I'm trying to build a custom loss function for my model, but whenever I try to convert Tensors into .numpy() arrays with run_eagerly = True, it gives "WARNING: Gradients do not exist for variables ...". So I debugged other custom loss functions implemented using TensorFlow. But in my case, I need to apply to mask and splitting index arrays and then use those arrays as indices to apply some sort of arithmetic functions using broadcasting. But I retrieved indices lists after masking, but I just have to access those indices and add specific functions.
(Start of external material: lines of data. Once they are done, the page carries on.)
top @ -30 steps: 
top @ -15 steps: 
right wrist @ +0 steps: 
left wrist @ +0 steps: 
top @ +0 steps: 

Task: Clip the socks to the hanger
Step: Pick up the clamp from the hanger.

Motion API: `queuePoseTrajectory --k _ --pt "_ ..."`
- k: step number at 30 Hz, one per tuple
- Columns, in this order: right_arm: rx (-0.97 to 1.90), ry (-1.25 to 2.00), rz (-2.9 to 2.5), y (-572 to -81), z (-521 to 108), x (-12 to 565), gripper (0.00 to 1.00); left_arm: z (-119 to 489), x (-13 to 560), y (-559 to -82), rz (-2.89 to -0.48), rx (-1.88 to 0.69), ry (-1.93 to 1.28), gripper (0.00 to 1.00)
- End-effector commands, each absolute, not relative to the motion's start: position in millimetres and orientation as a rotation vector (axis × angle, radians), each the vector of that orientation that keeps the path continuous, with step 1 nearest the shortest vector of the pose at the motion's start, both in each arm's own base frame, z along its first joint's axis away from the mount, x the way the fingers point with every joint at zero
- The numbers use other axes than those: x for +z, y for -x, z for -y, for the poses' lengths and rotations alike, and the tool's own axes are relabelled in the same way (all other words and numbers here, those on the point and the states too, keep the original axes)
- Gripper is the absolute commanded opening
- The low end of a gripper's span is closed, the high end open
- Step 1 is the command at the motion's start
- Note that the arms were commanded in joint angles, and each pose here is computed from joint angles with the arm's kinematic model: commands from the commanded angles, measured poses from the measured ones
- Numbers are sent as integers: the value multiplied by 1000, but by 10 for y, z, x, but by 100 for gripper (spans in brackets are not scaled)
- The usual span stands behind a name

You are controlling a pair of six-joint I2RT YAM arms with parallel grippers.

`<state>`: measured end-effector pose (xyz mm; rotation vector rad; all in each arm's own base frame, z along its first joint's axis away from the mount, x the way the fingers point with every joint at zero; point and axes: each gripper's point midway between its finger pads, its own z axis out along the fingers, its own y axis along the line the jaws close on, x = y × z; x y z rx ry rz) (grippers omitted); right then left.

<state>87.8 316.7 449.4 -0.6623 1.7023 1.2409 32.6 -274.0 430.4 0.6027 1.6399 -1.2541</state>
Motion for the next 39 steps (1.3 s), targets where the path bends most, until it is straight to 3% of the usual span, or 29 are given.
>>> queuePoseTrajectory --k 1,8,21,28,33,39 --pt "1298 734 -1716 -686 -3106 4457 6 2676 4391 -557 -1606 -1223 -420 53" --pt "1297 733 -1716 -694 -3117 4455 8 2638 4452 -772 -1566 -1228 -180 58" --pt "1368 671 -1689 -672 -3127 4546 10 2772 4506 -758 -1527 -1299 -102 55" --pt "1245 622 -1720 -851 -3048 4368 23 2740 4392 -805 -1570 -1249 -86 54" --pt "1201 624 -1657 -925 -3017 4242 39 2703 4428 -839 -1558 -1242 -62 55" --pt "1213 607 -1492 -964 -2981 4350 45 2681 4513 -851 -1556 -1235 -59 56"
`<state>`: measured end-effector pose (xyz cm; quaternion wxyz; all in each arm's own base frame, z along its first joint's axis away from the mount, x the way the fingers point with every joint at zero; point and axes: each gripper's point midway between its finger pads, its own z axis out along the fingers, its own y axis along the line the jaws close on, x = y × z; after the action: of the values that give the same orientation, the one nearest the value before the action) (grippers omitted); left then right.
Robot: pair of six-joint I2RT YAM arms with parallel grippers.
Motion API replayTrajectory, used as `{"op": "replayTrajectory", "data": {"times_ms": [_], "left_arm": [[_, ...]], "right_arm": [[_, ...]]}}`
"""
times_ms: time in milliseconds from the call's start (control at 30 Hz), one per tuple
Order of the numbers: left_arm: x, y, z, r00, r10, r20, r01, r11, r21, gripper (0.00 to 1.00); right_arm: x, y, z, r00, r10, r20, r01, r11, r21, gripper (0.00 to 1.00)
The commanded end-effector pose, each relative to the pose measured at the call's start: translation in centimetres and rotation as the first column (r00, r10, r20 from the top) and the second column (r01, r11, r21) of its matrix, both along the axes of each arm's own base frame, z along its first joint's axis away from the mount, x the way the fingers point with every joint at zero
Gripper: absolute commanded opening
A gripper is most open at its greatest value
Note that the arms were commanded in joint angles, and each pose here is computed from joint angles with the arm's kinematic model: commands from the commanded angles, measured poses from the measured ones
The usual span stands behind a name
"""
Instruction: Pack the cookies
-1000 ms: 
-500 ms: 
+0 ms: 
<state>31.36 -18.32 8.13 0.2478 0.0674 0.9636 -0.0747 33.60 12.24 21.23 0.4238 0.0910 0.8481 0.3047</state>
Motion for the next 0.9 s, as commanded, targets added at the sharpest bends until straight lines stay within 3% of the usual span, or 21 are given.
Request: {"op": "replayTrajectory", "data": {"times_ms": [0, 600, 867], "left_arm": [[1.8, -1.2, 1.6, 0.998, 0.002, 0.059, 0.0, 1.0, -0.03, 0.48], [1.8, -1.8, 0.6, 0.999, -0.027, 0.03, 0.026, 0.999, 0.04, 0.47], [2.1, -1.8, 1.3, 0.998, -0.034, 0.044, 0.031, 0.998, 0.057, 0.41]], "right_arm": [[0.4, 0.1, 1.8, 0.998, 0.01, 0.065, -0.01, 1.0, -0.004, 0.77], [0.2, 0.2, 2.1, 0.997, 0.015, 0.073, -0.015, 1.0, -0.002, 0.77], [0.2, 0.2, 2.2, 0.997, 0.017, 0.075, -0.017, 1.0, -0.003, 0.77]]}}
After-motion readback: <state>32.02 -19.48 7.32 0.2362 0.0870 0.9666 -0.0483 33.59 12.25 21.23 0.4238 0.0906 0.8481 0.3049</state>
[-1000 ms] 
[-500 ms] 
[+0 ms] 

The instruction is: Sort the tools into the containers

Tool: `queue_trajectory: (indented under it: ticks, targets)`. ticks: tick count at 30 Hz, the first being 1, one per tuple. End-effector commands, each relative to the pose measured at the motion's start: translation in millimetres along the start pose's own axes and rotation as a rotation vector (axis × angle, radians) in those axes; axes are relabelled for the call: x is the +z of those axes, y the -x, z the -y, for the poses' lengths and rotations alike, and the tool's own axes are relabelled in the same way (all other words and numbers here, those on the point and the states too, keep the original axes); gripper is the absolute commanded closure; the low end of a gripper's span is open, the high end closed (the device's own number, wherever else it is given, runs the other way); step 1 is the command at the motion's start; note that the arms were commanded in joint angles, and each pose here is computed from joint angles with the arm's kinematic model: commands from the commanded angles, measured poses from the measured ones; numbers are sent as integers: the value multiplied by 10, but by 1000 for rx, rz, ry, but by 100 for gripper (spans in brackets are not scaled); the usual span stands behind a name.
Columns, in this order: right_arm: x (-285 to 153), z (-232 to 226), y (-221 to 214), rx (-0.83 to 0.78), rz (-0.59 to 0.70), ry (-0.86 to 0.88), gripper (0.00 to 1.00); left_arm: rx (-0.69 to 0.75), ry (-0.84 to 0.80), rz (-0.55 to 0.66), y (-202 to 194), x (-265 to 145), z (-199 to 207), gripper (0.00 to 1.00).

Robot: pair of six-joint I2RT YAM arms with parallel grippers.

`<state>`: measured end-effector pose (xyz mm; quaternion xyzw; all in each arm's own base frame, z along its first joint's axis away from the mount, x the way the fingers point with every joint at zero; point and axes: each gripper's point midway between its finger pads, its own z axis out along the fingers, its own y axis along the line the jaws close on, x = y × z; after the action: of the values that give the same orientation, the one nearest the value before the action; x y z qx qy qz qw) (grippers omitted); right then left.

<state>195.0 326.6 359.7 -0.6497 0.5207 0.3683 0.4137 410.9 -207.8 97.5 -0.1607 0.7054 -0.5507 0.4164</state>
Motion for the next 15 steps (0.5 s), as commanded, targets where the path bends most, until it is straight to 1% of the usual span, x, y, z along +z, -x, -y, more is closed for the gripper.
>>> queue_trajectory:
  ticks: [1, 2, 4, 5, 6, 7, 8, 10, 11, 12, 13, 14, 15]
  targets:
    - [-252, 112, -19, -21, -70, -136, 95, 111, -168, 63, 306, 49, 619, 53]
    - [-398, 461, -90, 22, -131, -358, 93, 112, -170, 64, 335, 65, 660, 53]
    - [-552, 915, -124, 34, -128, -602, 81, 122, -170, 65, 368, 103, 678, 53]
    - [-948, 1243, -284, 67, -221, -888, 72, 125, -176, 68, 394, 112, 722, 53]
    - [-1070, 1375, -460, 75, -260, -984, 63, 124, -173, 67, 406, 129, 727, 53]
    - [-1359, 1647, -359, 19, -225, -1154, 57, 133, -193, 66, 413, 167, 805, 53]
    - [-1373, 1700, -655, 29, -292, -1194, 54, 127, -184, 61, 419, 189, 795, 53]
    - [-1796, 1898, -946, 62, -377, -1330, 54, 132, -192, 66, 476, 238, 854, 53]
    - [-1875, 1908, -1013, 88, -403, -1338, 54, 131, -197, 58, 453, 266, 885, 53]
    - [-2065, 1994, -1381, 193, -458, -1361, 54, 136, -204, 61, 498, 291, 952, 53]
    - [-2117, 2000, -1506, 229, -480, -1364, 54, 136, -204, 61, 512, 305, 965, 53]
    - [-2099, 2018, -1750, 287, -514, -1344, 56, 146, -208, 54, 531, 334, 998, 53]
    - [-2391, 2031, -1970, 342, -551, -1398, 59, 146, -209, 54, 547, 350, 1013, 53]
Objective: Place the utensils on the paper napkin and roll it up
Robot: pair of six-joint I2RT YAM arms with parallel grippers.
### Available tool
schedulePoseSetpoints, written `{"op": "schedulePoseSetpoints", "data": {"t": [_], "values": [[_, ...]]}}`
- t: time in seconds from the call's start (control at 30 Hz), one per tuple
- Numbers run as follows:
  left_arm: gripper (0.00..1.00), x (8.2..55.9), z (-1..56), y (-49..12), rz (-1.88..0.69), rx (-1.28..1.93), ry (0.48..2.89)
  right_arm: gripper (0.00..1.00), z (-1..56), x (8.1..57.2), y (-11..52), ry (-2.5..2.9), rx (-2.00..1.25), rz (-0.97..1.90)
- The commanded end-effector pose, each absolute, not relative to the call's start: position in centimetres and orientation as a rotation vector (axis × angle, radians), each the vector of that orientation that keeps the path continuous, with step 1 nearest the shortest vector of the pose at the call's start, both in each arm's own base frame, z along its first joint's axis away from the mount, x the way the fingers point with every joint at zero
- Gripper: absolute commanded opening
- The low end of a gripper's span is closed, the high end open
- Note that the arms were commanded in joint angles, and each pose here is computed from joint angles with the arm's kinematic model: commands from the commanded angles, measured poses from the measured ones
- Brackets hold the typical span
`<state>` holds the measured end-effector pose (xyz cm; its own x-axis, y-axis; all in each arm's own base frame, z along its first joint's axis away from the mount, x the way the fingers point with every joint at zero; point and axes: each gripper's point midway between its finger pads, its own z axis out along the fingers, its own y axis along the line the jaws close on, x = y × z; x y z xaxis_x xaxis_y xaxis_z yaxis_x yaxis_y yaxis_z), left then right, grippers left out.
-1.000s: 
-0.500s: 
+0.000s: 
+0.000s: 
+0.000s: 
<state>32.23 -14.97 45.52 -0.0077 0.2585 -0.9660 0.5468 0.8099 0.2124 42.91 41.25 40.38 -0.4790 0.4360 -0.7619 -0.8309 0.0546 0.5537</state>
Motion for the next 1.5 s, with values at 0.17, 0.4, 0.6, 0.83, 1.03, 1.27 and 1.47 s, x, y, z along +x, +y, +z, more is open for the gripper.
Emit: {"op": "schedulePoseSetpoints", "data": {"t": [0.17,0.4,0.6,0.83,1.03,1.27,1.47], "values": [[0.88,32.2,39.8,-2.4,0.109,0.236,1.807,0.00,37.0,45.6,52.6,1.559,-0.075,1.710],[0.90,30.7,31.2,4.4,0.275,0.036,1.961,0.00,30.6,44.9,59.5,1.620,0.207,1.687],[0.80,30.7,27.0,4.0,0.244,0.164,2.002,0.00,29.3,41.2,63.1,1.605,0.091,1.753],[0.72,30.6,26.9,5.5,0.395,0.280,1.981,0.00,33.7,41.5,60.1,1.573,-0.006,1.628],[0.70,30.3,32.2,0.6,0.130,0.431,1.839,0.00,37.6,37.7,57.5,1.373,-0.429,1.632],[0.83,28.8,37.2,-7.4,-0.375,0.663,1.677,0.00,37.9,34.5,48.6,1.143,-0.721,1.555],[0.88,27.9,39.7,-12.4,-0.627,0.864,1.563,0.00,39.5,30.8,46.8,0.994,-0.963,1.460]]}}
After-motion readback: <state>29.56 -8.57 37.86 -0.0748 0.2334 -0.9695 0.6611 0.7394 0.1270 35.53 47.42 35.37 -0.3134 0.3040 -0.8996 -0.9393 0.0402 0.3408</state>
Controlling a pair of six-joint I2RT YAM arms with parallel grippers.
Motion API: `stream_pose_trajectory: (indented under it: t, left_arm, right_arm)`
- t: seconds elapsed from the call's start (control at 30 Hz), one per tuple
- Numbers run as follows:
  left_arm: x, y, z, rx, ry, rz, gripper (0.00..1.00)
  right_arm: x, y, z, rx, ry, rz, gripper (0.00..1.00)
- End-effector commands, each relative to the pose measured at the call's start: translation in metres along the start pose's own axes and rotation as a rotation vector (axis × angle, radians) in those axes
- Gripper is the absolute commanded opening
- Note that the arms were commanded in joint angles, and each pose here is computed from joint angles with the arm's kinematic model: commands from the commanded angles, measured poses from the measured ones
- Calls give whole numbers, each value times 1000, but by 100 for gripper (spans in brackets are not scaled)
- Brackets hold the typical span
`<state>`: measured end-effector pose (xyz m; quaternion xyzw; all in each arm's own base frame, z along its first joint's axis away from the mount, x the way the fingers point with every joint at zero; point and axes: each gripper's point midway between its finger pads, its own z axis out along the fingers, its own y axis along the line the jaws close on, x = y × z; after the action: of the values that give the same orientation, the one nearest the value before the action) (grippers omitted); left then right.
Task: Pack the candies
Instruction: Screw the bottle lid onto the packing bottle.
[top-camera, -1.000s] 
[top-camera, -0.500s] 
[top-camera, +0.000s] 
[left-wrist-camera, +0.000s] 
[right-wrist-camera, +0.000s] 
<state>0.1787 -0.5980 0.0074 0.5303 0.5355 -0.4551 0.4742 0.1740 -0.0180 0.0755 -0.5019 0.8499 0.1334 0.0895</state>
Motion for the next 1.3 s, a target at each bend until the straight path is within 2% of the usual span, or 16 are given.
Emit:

But I found no way in TensorFlow to implement that in a vectorized way.
error = y_true - y_false
print(y_true.shape, y_pred.shape)
print(error.shape)
print("Error values: ", error)
Output: (10, 1000), (10, 1000)
(10, 1000)
Error values: <tf.Tensor: shape=(10, 1000), dtype=float64, numpy= array([[-10, 0, 8, ..., 3, -1.5, -2.5], ..., [ 2.5, 8 , 6.5, ..., 5.5, 3.5, -0.5]])>
mask = tf.where(y_true > 5)
i = mask[0]
j = mask[1]
print(i[:5])
print(j[:5])
Results:
(<tf.Tensor: shape=(5,), dtype=int64, numpy=array([0, 0, 0, 0, 0], dtype=int64)>,
<tf.Tensor: shape=(5,), dtype=int64, numpy=array([19, 26, 28, 35, 39], dtype=int64)>)
In NumPy, I can access it using:
error[i, j] = error[i, j] * 5
What I want is to replace with new values of error in a specified position after executing the above code and get values like:
Error values: <tf.Tensor: shape=(10, 1000), dtype=float64, numpy= array([[-10, 0, 16*, ..., 3, -1.5, -2.5], ..., [ 2.5, 16* , 13*, ..., 11*, 3.5, -0.5]])>
But when I try to execute this as Tensors, it gives the following error:
TypeError Traceback (most recent call last)
Input In [193], in <cell line: 1>()
----> 1 error[i, j]
File ~\AppData\Local\Programs\Python\Python310\lib\site-packages\tensorflow\python\util\traceback_utils.py:153, in filter_traceback.<locals>.error_handler(*args, **kwargs)
151 except Exception as e:
152 filtered_tb = _process_traceback_frames(e.__traceback__)
--> 153 raise e.with_traceback(filtered_tb) from None
154 finally:
155 del filtered_tb
File ~\AppData\Local\Programs\Python\Python310\lib\site-packages\tensorflow\python\ops\array_ops.py:899, in _check_index(idx)
894 dtype = getattr(idx, "dtype", None)
895 if (dtype is None or dtypes.as_dtype(dtype) not in _SUPPORTED_SLICE_DTYPES or
896 idx.shape and len(idx.shape) == 1):
897 # TODO(slebedev): IndexError seems more appropriate here, but it
898 # will break `_slice_helper` contract.
--> 899 raise TypeError(_SLICE_TYPE_ERROR + ", got {!r}".format(idx))
TypeError: Only integers, slices (`:`), ellipsis (`...`), tf.newaxis (`None`) and scalar tf.int32/tf.int64 tensors are valid indices, got <tf.Tensor: shape=(4797,), dtype=int64, numpy=array([ 0, 0, 0, ..., 26, 26, 26], dtype=int64)>
I tried using other functions provided by TensorFlow too, but those did not work.